● Exercise objective
Restate word for word the lines of the records below, starting at the line that contains "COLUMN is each" and ending at the line that contains "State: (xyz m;", with both of those lines included and nothing else.

[Collection entries]

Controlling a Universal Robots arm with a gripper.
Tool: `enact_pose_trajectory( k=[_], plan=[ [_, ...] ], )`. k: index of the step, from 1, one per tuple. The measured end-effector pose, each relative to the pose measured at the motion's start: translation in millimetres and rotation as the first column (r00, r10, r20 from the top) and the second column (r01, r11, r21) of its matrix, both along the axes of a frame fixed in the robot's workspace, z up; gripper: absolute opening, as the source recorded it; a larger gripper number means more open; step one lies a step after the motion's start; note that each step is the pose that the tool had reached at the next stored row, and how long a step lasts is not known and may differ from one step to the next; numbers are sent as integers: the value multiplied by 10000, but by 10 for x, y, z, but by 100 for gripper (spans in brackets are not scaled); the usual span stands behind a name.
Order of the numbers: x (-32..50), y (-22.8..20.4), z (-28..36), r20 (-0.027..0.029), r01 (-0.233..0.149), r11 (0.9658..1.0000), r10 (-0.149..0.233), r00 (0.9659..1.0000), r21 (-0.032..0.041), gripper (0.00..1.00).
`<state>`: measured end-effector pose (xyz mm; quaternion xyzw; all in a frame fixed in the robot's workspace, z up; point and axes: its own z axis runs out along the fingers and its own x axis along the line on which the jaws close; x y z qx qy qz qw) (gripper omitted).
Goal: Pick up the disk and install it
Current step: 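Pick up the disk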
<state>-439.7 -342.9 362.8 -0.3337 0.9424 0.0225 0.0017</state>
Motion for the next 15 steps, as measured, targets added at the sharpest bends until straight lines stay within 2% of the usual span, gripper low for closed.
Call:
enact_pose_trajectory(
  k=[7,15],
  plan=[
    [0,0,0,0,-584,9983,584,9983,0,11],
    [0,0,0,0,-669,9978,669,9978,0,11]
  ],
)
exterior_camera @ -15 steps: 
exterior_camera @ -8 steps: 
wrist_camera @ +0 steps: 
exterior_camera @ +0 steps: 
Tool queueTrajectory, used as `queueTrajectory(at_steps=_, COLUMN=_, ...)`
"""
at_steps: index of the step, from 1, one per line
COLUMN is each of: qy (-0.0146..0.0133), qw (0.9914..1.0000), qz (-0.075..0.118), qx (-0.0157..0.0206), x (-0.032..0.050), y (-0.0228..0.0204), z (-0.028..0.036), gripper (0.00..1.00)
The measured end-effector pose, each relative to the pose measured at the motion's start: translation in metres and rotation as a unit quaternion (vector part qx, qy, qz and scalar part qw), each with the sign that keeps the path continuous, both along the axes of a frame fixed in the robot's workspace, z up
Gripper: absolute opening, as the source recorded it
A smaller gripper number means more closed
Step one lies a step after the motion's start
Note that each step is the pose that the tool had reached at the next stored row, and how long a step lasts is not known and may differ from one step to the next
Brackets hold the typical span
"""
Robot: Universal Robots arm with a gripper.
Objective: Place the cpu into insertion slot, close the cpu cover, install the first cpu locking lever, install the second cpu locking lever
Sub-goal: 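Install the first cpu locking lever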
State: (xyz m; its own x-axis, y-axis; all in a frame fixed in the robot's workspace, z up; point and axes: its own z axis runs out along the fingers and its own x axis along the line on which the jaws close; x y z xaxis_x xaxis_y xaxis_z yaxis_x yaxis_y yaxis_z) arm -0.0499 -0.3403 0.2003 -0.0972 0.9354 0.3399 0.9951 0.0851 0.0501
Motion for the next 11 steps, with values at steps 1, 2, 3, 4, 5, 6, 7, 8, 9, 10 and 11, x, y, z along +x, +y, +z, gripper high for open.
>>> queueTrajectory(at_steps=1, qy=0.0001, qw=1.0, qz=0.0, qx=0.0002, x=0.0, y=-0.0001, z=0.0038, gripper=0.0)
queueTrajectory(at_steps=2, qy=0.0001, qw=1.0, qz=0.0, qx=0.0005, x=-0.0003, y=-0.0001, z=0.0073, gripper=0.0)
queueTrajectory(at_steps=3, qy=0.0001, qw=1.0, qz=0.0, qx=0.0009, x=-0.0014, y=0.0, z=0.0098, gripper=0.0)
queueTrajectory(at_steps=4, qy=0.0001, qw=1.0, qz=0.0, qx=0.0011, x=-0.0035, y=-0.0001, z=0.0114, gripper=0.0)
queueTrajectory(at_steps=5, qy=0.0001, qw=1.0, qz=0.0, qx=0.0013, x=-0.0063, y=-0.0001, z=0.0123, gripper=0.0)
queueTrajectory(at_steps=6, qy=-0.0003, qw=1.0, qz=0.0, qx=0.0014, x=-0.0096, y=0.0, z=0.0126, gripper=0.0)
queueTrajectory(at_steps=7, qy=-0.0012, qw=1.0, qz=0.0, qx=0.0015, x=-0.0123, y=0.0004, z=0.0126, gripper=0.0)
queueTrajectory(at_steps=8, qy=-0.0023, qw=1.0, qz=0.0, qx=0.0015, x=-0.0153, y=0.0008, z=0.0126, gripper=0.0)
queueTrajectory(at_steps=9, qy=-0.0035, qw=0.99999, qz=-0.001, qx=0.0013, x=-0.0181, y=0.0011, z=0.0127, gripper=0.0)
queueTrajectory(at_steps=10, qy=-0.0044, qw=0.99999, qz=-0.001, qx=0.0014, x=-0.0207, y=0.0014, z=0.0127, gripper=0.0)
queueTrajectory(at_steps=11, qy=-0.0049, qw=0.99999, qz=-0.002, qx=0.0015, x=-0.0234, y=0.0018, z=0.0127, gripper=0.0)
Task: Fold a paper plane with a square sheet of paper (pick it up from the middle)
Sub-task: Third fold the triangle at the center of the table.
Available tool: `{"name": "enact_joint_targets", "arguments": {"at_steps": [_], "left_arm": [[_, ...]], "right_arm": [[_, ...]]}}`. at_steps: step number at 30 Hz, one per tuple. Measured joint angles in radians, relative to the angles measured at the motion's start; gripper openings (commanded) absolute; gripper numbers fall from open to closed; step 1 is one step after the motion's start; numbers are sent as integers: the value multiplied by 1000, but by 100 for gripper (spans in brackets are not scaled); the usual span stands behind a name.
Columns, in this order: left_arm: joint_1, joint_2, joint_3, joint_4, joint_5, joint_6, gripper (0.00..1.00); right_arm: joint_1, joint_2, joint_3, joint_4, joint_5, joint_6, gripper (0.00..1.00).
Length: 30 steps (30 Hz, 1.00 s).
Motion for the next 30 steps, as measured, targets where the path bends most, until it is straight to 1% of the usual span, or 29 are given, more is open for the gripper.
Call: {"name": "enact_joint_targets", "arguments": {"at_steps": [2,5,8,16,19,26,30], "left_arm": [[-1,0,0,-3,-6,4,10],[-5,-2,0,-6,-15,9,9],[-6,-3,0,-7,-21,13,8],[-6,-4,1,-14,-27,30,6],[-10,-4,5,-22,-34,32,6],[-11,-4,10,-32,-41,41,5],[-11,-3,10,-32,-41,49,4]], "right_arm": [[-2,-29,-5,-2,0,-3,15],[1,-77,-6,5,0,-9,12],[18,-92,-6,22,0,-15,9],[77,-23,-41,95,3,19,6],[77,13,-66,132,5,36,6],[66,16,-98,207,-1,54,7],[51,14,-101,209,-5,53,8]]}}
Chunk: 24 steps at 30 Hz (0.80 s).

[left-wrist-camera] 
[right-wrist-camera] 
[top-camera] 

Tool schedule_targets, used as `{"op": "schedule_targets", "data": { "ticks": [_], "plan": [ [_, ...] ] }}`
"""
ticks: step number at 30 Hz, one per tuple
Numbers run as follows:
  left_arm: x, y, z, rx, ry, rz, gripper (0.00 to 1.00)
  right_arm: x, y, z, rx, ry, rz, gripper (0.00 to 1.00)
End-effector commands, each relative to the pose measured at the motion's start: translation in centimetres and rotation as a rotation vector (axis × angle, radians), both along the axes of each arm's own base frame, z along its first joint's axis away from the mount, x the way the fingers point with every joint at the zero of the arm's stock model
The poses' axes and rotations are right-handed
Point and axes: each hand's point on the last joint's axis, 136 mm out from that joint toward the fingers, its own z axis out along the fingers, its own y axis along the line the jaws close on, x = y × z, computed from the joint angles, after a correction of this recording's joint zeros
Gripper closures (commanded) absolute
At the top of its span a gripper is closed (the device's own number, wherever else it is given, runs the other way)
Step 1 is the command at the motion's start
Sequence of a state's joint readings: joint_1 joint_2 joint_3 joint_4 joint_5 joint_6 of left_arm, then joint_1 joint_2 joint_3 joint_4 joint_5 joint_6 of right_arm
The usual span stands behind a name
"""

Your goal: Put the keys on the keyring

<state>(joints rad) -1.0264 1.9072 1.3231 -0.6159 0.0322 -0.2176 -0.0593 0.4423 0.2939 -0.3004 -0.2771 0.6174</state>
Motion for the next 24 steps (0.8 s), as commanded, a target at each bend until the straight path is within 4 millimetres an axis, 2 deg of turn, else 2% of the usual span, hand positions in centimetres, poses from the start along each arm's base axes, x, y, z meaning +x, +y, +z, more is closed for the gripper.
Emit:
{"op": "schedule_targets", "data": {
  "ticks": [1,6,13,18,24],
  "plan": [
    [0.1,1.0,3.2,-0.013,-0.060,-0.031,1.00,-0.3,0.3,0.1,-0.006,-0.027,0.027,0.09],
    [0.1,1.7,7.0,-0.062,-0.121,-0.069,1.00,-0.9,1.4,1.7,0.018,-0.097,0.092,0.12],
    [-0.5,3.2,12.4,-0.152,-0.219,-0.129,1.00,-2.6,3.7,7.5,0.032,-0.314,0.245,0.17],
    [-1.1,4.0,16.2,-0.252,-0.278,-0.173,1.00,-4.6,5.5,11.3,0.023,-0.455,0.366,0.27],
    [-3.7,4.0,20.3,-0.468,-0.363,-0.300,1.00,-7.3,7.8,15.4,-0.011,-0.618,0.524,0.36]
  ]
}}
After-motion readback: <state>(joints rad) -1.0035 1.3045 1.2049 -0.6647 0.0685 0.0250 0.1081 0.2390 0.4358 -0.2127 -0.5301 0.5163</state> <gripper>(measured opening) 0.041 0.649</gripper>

● Solved exercise
COLUMN is each of: qy (-0.0146..0.0133), qw (0.9914..1.0000), qz (-0.075..0.118), qx (-0.0157..0.0206), x (-0.032..0.050), y (-0.0228..0.0204), z (-0.028..0.036), gripper (0.00..1.00)
The measured end-effector pose, each relative to the pose measured at the motion's start: translation in metres and rotation as a unit quaternion (vector part qx, qy, qz and scalar part qw), each with the sign that keeps the path continuous, both along the axes of a frame fixed in the robot's workspace, z up
Gripper: absolute opening, as the source recorded it
A smaller gripper number means more closed
Step one lies a step after the motion's start
Note that each step is the pose that the tool had reached at the next stored row, and how long a step lasts is not known and may differ from one step to the next
Brackets hold the typical span
"""
Robot: Universal Robots arm with a gripper.
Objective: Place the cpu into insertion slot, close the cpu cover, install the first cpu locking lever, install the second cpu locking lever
Sub-goal: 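Install the first cpu locking lever
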State: (xyz m; its own x-axis, y-axis; all in a frame fixed in the robot's workspace, z up; point and axes: its own z axis runs out along the fingers and its own x axis along the line on which the jaws close; x y z xaxis_x xaxis_y xaxis_z yaxis_x yaxis_y yaxis_z) arm -0.0499 -0.3403 0.2003 -0.0972 0.9354 0.3399 0.9951 0.0851 0.0501

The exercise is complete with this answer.